> [Exercise aim]
Once you reach the line that holds "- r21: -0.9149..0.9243" in the listing below, output it and every line after it through the line that holds "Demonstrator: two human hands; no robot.", word for word.

━━ Material provided

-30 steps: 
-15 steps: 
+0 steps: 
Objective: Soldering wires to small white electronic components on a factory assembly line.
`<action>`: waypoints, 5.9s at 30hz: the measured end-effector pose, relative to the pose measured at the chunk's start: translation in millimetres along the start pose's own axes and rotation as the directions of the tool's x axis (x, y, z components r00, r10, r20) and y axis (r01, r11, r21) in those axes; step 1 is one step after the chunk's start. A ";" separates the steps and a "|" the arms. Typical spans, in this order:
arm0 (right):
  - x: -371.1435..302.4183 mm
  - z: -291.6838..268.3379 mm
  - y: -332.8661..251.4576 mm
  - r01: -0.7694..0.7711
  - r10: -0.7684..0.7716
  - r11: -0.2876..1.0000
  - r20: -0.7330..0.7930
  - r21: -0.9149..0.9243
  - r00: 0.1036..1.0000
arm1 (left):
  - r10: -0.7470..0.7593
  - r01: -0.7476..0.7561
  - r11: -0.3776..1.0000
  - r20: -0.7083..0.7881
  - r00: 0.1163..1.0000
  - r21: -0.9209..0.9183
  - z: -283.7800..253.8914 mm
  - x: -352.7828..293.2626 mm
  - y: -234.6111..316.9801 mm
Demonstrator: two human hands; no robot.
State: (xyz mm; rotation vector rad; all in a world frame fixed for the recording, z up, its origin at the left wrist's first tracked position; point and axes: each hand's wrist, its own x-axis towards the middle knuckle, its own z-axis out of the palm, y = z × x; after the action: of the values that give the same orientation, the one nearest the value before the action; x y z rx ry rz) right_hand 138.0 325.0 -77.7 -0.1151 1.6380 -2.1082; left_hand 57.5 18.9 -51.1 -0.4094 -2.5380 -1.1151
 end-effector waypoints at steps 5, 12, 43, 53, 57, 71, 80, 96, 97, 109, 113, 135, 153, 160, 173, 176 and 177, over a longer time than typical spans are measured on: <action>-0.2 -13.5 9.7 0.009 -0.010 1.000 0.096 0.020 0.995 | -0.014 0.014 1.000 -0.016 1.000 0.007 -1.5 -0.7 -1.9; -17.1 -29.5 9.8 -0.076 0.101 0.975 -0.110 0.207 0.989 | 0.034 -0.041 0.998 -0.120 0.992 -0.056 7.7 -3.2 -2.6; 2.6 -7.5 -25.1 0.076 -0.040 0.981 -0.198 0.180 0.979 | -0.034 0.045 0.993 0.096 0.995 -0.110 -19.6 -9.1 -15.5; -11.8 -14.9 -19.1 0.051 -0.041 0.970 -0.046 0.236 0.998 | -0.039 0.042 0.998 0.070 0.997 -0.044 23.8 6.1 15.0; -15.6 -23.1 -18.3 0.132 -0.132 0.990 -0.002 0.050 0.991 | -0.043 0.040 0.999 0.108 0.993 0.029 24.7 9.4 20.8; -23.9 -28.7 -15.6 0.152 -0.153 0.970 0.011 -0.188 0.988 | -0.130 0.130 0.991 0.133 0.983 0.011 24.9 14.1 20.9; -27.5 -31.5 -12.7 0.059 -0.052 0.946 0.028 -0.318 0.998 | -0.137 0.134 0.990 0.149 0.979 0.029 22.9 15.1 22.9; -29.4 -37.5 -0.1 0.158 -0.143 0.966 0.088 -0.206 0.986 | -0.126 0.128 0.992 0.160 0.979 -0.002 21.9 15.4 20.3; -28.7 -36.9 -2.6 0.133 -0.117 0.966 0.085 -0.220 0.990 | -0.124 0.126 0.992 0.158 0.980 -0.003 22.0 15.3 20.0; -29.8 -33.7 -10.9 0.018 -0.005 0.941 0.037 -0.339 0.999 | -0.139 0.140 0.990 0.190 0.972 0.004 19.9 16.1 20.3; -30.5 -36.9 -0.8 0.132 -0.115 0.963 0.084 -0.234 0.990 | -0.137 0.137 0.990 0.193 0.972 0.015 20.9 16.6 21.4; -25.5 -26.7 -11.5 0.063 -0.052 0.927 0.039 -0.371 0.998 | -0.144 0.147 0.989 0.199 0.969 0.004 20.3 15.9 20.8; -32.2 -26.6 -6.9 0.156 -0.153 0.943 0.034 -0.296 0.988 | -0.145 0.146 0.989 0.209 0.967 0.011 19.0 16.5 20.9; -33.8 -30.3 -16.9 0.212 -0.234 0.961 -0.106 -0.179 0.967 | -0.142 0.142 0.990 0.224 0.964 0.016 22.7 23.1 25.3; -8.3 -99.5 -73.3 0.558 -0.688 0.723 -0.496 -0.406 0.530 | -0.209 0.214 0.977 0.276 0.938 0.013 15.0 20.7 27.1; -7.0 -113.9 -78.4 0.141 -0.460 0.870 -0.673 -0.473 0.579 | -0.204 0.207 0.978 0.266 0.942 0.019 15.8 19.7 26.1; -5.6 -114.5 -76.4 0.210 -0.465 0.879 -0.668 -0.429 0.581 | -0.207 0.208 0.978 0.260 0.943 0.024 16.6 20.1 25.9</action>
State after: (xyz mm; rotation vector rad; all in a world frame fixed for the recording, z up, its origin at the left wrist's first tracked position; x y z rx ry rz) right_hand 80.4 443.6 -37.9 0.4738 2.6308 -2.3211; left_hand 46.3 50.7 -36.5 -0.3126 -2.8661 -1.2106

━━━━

> [Response below]
  - r21: -0.9149..0.9243
  - r00: 0.1036..1.0000
arm1 (left):
  - r10: -0.7470..0.7593
  - r01: -0.7476..0.7561
  - r11: -0.3776..1.0000
  - r20: -0.7083..0.7881
  - r00: 0.1163..1.0000
  - r21: -0.9209..0.9183
  - z: -283.7800..253.8914 mm
  - x: -352.7828..293.2626 mm
  - y: -234.6111..316.9801 mm
Demonstrator: two human hands; no robot.

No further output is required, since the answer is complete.